Excerpt. © Reprinted by permission. All rights reserved.:

Chapter 1

Telescopes and Intelligence

When I was a child, my family lived in a large sprawling house in a small town in Maine, a former schoolhouse in fact, with a couple of the blackboards still in place. There was a flat roof over part of the house, where my mother hung the laundry to billow and dry on clear days. But the flat roof meant more to me during clear nights. I would sometimes go out with a pillow to rest my head, lie on the roof, and stargaze for an hour or so.

Later, I bought a cheap reflecting telescope. I picked out craters on the Moon, scrutinized the red sphere of Mars, located Saturn, marveling at the tiny image of the planet with its delicate rings. I was caught up by the magnitude of creation and our diminutive place in it, an experience innumerable human beings have had, albeit far fewer human beings than there are stars of which to stand in awe.

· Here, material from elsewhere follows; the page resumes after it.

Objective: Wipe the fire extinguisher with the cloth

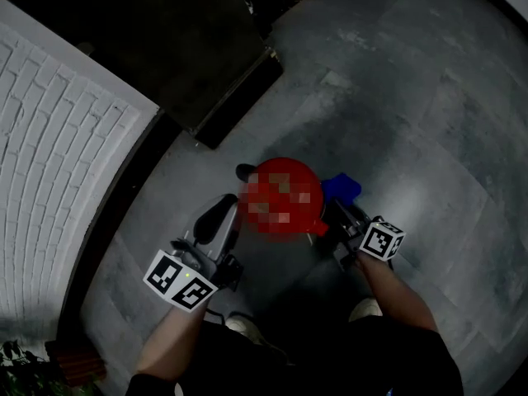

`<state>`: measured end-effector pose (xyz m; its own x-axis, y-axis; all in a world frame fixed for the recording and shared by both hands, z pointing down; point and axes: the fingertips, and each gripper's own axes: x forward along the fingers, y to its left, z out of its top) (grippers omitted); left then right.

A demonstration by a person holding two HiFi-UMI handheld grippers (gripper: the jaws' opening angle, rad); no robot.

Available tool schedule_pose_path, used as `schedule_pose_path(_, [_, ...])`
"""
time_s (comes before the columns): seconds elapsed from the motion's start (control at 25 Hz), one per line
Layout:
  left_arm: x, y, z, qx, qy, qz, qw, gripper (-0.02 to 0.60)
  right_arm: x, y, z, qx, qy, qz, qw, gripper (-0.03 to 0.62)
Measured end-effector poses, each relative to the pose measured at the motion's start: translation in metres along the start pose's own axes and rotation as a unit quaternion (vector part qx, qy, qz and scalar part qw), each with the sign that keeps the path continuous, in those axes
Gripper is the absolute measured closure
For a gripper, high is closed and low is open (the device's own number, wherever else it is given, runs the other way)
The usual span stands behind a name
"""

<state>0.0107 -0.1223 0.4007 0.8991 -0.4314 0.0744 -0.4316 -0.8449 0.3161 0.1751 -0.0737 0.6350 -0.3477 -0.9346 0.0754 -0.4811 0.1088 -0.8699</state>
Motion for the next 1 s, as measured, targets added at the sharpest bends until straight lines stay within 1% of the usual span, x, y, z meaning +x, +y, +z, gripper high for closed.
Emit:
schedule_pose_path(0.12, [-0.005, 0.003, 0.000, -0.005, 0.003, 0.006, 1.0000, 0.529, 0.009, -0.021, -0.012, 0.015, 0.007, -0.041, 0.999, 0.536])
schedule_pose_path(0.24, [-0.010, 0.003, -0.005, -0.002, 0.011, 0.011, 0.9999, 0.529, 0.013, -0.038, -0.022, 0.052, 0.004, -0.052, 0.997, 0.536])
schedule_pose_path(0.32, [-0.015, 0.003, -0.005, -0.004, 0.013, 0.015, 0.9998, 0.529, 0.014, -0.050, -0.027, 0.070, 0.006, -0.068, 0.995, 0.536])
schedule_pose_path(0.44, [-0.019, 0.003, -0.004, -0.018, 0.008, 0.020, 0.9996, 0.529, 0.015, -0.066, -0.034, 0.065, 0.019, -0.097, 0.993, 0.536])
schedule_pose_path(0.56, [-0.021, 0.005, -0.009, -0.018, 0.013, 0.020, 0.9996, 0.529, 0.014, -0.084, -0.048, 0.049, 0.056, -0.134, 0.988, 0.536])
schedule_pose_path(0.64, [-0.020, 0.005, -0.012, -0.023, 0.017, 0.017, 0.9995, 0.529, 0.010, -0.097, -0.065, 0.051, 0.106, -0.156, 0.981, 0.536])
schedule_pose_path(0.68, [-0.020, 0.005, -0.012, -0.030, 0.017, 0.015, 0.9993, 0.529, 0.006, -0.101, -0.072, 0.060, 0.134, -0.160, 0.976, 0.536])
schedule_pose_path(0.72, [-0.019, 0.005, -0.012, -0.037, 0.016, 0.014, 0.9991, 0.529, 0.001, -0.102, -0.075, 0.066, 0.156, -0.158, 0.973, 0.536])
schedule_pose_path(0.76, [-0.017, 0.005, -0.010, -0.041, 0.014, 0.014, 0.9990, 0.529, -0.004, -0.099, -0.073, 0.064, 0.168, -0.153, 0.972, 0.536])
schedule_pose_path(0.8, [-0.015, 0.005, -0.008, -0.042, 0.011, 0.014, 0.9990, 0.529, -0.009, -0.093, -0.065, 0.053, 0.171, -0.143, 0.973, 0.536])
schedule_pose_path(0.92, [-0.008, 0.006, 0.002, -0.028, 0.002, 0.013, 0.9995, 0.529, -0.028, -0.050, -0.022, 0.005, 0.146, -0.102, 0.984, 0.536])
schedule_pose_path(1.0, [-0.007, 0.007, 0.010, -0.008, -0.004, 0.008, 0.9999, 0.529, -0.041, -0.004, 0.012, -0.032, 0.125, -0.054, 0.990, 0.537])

Although I was not very educated when I went stargazing on the laundry roof, I had the benefit of some knowledge. I knew that the earth circled around the sun, the moon around the earth. I knew that the other planets circled around the sun. I knew that the stars were way out there, our sun but one of countless hydrogen sparks wending their firefly ways through a vastness without compass. My father told me about such things, and I had read about some of them in books.

So, between 10 and 11 PM up there on the laundry roof, that's how the universe looked to me. Scanning the sweep of the Milky Way, our own galaxy, I often felt I was no more than a speck of rust on the fragile spokes of gravity that made that awesome wheel go round.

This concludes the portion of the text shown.